Case 1: Finding the area of brick given in the question. The dimensions of the brick given in the question are written as 20 cm by 10 cm. The length of each brick can be said as,
Length = 20 cm …..(i)
From the dimensions, we can say the breadth of the brick as,
Breadth = 10 cm…..(ii)
By multiplying (i) and (ii), we get,
\[\text{Length}\times \text{Breadth}=20cm\times 10cm\]
By using the formula of area, we can write this as,
Area of each brick = \[20cm\times 10cm\]
By simplifying the above equation, we can write it as,
Area of each brick \[=200c{{m}^{2}}\]
Case 2: Finding the area of the room given in the question. The dimensions of the room are given in the form of 25m long and 16m wide. We know the relation between the units m and cm as 1m = 100 cm.
By multiplying 25 on both the sides, we get the relation as 25m = 2500 cm.
By multiplying 16 and dividing 25 on both the sides, we get the relation as 16m = 1600 cm.
By using the above relation, we can say that length of the room is l = 25m = 2500 cm.
By using the above relation, we can say that the breadth of the room is b = 16m = 1600 cm.

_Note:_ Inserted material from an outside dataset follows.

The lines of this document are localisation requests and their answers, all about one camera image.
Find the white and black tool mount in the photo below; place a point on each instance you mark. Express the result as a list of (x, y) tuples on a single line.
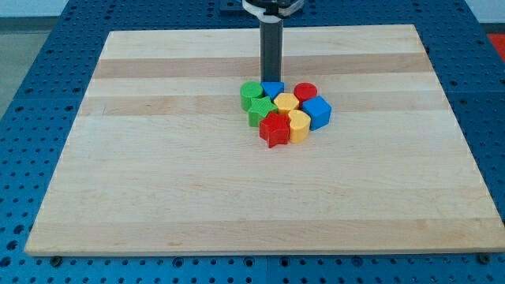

By multiplying the above equations, we can write the equation as,
\[l\times b=2500\times 1600\]
By using the formula of the area, we can write it as,
\[A=40,00,000c{{m}^{2}}\]
Let us assume k bricks of \[A=200c{{m}^{2}}\] needed to fill an area of \[40,00,000c{{m}^{2}}.\] By the above assumption, we can write the equation in the form,
\[200\times k=40,00,000\]
By dividing with 200 on both the sides, we can write it as,
\[k=\dfrac{40,00,000}{200}=20,000\text{ bricks}\]
Therefore, we need 20,000 bricks to make the floor of the room.

Note: Students forget to change the units and divide directly, then they get 2 bricks. But the area of the room is in \[{{m}^{2}},\] and area of the brick is in \[c{{m}^{2}}.\] Alternatively, you can find the area of the room in \[{{m}^{2}}\] and then convert it to \[c{{m}^{2}}.\] Anyways you will get the same result. Be careful while using the relation between the two areas obtained in terms of k.